### Exercise instructions:
Starting at the first line of the data and ending at the line with "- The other", copy each line exactly. Include both of those lines, but no pictures.

#####

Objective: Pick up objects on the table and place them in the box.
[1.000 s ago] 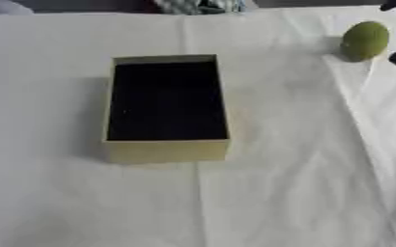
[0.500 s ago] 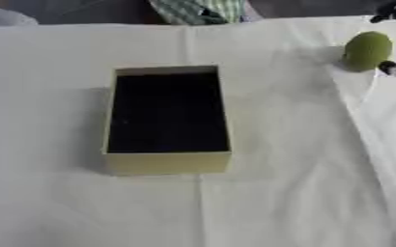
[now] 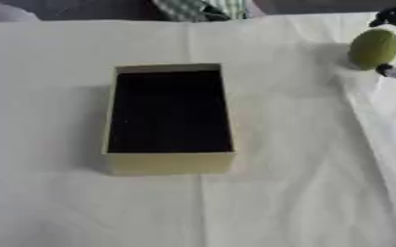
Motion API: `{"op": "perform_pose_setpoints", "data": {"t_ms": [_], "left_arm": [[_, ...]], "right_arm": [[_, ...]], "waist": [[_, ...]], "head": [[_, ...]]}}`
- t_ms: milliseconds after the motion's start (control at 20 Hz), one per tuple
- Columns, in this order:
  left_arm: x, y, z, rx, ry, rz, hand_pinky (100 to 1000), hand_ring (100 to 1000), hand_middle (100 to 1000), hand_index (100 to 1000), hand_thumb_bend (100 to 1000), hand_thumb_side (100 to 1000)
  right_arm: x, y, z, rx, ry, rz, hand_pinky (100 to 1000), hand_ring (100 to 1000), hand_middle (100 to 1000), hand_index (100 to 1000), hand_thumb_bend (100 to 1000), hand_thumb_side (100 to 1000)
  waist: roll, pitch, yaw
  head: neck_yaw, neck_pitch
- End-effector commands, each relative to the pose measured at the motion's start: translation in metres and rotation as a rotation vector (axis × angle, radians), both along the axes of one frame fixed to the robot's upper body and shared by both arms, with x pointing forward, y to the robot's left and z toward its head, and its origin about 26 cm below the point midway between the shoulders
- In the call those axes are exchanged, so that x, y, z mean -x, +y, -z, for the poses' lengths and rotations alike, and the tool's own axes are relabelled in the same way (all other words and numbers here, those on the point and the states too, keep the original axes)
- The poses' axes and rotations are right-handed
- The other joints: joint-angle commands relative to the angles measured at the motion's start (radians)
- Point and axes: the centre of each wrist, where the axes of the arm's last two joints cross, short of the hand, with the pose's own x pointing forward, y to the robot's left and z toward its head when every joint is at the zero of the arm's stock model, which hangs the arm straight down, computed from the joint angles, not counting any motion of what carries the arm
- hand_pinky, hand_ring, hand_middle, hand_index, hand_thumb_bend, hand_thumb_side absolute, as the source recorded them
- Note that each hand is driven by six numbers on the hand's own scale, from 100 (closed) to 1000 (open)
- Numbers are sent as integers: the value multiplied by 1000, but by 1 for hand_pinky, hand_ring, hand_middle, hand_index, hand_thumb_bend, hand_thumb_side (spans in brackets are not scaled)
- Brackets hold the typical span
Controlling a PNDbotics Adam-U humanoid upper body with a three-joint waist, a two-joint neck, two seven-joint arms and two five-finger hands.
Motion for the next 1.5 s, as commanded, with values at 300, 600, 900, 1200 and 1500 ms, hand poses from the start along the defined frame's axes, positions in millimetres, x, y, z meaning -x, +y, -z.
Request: {"op": "perform_pose_setpoints", "data": {"t_ms": [300,600,900,1200,1500], "left_arm": [[0,0,-7,-20,-22,7,646,616,613,752,467,500],[-1,0,-7,-21,-25,12,645,616,613,752,457,506],[-1,-1,-7,-23,-25,15,645,615,613,750,451,508],[-2,-1,-7,-26,-24,19,645,614,613,750,448,513],[-3,-1,-7,-26,-24,21,645,613,613,748,443,514]], "right_arm": [[1,-14,-12,-14,-57,61,885,968,983,944,340,100],[1,-20,-14,-65,-119,92,885,967,981,946,324,100],[3,-27,-16,-95,-182,128,881,962,977,943,314,100],[4,-32,-16,-89,-196,180,876,958,975,942,319,100],[3,-37,-11,-79,-182,249,836,910,911,916,302,100]], "waist": [[-11,-5,18],[-17,8,32],[-20,19,41],[-24,30,50],[-28,38,55]], "head": [[5,15],[2,0],[-2,-16],[-3,-23],[-4,-24]]}}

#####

### Exercise result:
Objective: Pick up objects on the table and place them in the box.
[1.000 s ago] 
[0.500 s ago] 
[now] 
Motion API: `{"op": "perform_pose_setpoints", "data": {"t_ms": [_], "left_arm": [[_, ...]], "right_arm": [[_, ...]], "waist": [[_, ...]], "head": [[_, ...]]}}`
- t_ms: milliseconds after the motion's start (control at 20 Hz), one per tuple
- Columns, in this order:
  left_arm: x, y, z, rx, ry, rz, hand_pinky (100 to 1000), hand_ring (100 to 1000), hand_middle (100 to 1000), hand_index (100 to 1000), hand_thumb_bend (100 to 1000), hand_thumb_side (100 to 1000)
  right_arm: x, y, z, rx, ry, rz, hand_pinky (100 to 1000), hand_ring (100 to 1000), hand_middle (100 to 1000), hand_index (100 to 1000), hand_thumb_bend (100 to 1000), hand_thumb_side (100 to 1000)
  waist: roll, pitch, yaw
  head: neck_yaw, neck_pitch
- End-effector commands, each relative to the pose measured at the motion's start: translation in metres and rotation as a rotation vector (axis × angle, radians), both along the axes of one frame fixed to the robot's upper body and shared by both arms, with x pointing forward, y to the robot's left and z toward its head, and its origin about 26 cm below the point midway between the shoulders
- In the call those axes are exchanged, so that x, y, z mean -x, +y, -z, for the poses' lengths and rotations alike, and the tool's own axes are relabelled in the same way (all other words and numbers here, those on the point and the states too, keep the original axes)
- The poses' axes and rotations are right-handed
- The other joints: joint-angle commands relative to the angles measured at the motion's start (radians)

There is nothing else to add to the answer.